(REQUIREMENT) Return, from the listing below, each line where the word "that" appears.

COLLECTED MATERIAL: Begin

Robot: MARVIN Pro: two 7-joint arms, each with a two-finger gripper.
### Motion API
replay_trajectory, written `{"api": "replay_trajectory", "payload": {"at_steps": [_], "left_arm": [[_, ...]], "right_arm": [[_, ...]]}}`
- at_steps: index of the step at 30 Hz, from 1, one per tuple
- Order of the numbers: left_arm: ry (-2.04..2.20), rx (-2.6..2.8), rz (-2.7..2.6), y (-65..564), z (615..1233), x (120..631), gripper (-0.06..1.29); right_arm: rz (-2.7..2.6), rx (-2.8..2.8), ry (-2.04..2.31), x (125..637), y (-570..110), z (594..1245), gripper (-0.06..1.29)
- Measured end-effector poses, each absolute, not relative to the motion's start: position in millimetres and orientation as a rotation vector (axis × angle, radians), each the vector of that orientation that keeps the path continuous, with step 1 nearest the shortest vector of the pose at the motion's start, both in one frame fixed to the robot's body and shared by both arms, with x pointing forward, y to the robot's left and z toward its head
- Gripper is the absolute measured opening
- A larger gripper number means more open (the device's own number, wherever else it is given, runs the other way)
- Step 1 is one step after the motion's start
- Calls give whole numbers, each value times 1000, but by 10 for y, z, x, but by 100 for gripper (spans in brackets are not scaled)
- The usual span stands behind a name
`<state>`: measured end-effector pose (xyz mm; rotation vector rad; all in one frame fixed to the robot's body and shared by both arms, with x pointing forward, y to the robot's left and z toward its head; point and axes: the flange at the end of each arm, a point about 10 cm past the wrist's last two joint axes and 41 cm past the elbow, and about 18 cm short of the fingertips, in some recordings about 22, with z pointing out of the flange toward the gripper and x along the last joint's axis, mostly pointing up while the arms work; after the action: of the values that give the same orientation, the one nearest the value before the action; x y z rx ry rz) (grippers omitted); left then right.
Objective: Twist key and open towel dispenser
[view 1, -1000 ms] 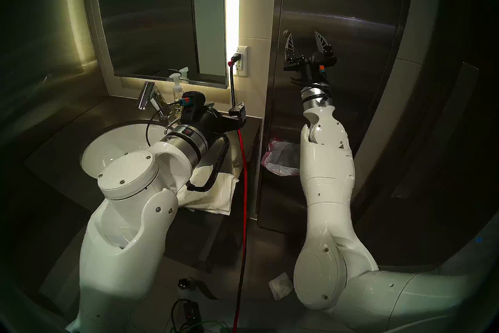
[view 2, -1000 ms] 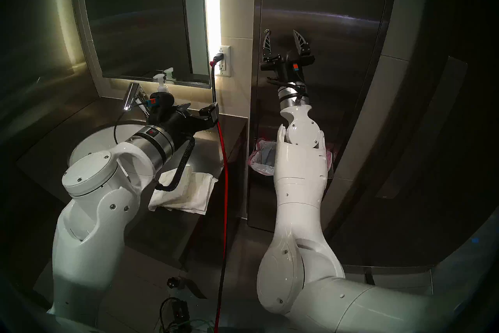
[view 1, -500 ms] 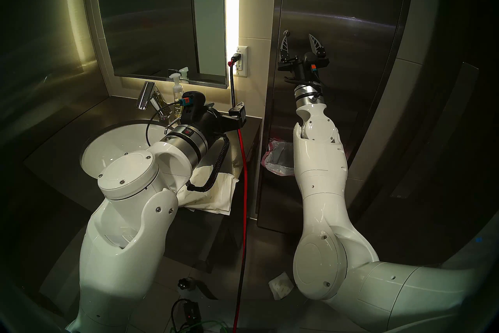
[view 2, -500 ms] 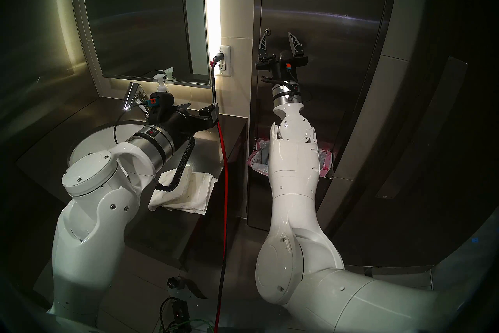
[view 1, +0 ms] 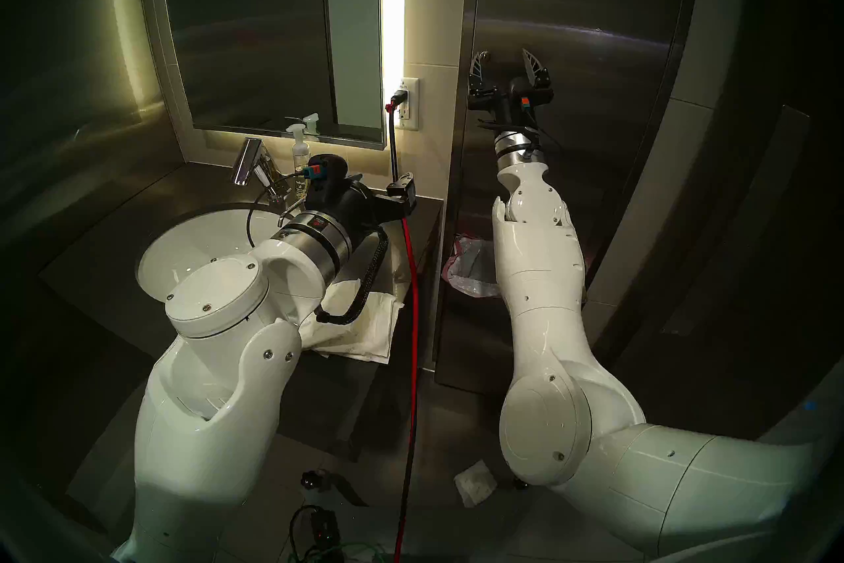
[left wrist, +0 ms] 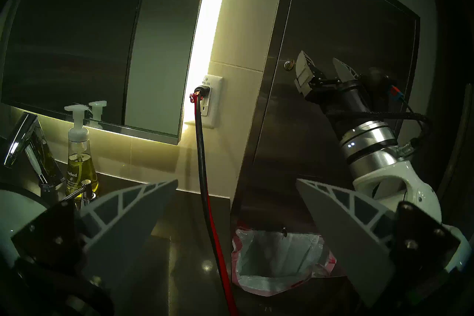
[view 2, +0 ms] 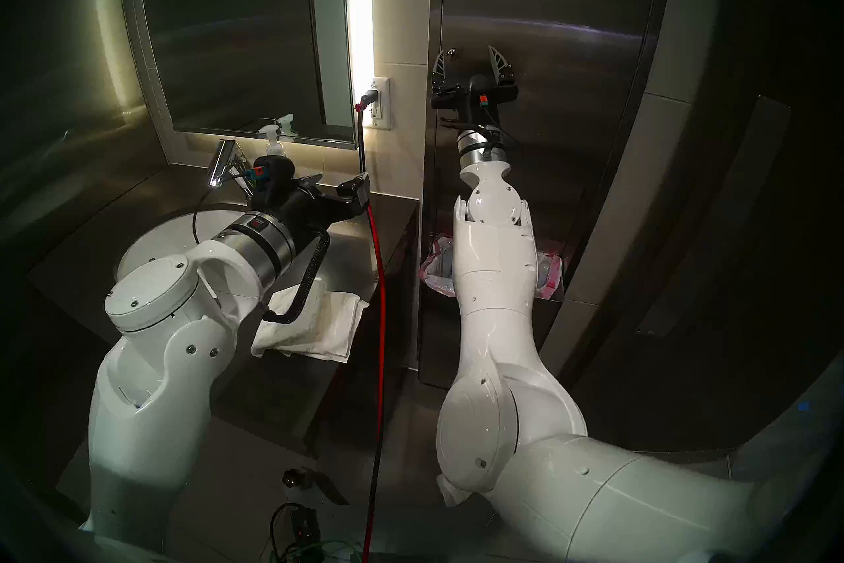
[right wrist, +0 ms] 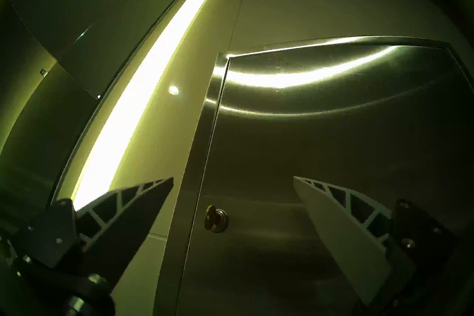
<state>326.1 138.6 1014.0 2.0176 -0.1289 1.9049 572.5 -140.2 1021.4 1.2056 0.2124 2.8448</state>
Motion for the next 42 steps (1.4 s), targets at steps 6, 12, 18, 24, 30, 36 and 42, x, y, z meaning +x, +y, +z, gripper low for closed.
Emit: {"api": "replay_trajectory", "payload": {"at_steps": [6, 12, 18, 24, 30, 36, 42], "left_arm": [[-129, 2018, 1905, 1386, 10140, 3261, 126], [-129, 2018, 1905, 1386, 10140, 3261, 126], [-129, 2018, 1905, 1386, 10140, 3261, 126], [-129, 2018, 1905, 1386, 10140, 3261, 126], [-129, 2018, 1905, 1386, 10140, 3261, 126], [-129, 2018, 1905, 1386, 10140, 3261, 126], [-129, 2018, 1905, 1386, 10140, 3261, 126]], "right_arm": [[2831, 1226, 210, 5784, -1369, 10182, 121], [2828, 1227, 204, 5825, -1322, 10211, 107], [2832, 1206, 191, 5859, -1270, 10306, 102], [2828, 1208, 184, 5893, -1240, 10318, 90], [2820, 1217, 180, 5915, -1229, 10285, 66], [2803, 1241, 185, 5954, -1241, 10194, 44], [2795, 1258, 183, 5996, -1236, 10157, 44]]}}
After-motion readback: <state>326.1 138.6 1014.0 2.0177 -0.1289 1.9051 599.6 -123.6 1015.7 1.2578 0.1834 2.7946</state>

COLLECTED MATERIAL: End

(EXERCISE SOLUTION)
- Measured end-effector poses, each absolute, not relative to the motion's start: position in millimetres and orientation as a rotation vector (axis × angle, radians), each the vector of that orientation that keeps the path continuous, with step 1 nearest the shortest vector of the pose at the motion's start, both in one frame fixed to the robot's body and shared by both arms, with x pointing forward, y to the robot's left and z toward its head
`<state>`: measured end-effector pose (xyz mm; rotation vector rad; all in one frame fixed to the robot's body and shared by both arms, with x pointing forward, y to the robot's left and z toward its head; point and axes: the flange at the end of each arm, a point about 10 cm past the wrist's last two joint axes and 41 cm past the elbow, and about 18 cm short of the fingertips, in some recordings about 22, with z pointing out of the flange toward the gripper and x along the last joint's axis, mostly pointing up while the arms work; after the action: of the values that give the same orientation, the one nearest the value before the action; x y z rx ry rz) (grippers omitted); left then right.

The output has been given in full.